◆ **Exercise aim**
Only a number is wanted here: the number of lines of the data that include "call".

◆ **Provided data**
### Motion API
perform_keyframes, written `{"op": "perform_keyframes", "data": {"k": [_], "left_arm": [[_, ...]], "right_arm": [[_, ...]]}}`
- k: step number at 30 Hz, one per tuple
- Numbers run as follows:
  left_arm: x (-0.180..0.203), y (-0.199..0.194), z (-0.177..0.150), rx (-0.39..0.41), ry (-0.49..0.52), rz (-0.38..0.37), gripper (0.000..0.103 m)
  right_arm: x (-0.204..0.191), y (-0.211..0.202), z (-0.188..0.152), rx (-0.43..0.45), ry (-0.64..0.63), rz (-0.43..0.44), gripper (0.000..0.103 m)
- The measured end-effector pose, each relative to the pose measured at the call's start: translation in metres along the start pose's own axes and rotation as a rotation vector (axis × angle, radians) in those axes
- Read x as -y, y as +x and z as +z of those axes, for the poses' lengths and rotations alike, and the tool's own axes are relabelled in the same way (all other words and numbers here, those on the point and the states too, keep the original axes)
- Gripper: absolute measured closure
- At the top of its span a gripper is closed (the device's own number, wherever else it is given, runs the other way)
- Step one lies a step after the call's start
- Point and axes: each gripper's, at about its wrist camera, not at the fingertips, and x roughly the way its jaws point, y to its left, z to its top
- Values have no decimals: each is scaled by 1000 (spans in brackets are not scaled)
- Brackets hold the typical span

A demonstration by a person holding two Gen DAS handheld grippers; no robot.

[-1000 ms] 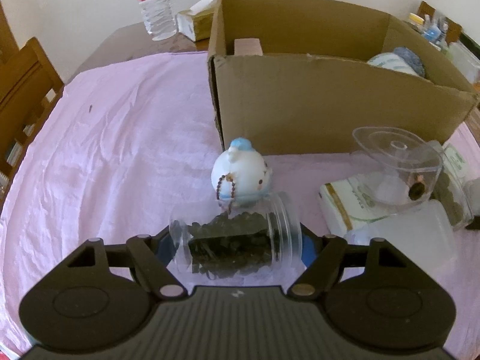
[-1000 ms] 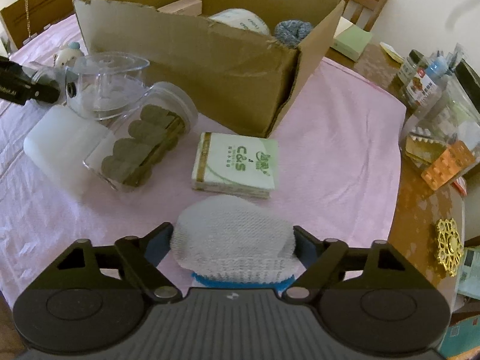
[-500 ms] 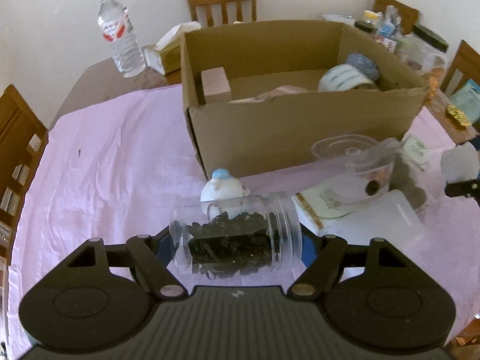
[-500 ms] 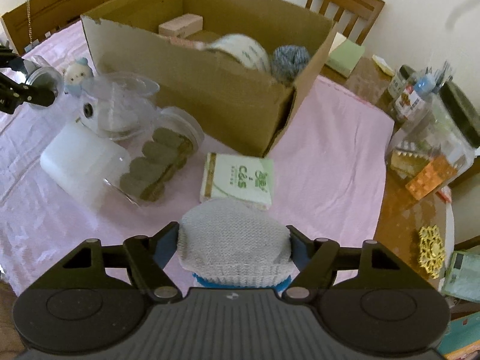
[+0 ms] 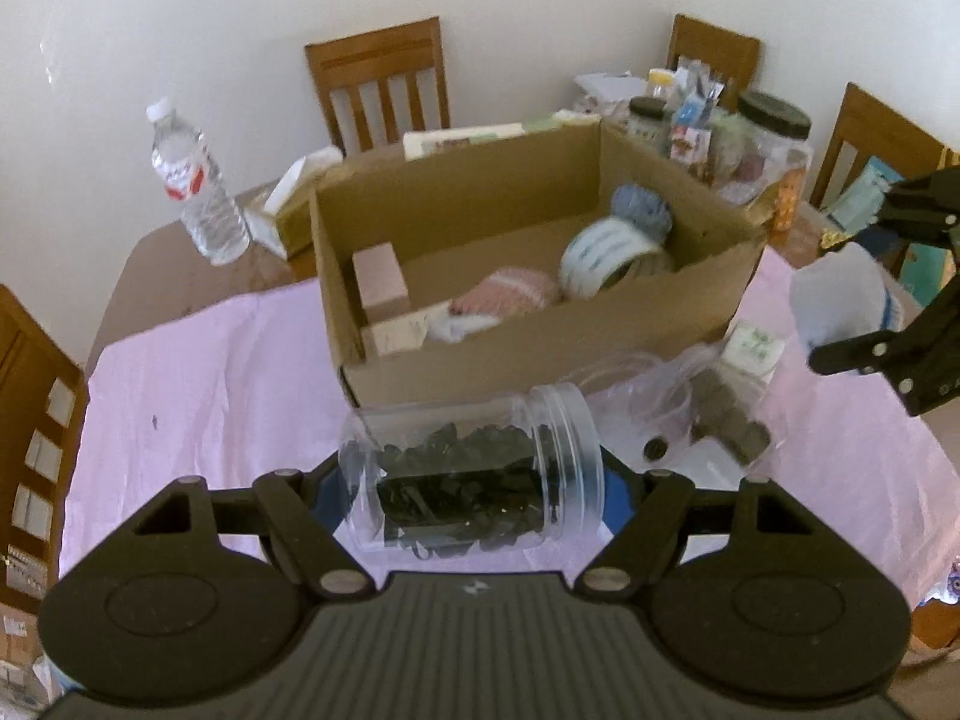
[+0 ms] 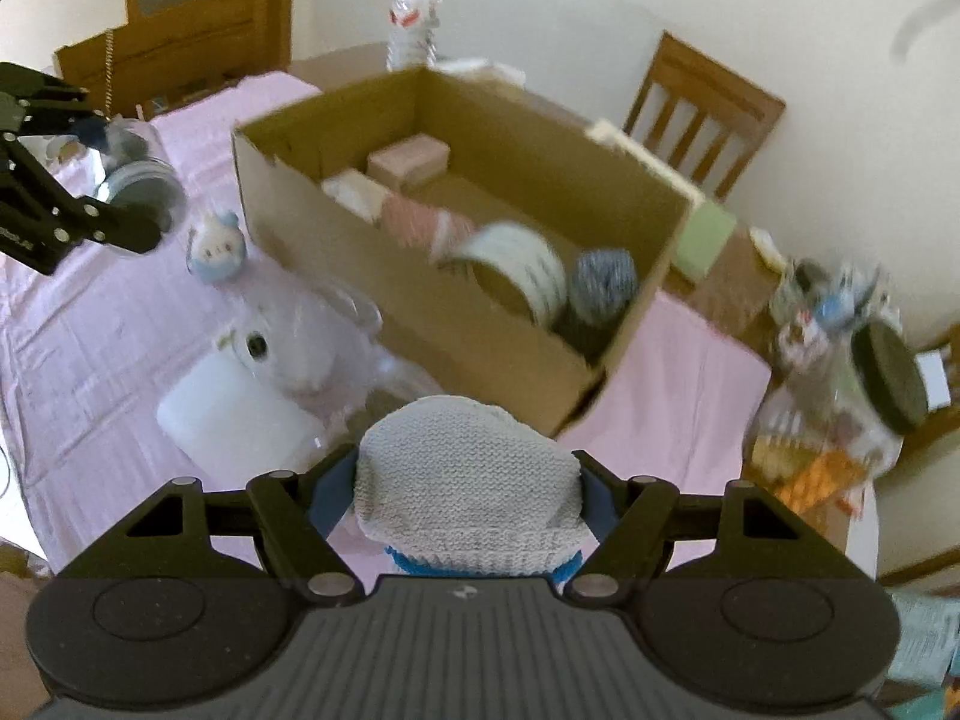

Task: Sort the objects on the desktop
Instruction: 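Carry jar and glove over the box and open both tools to drop them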

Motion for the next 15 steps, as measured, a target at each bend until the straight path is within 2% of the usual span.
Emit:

◆ **Task result**
2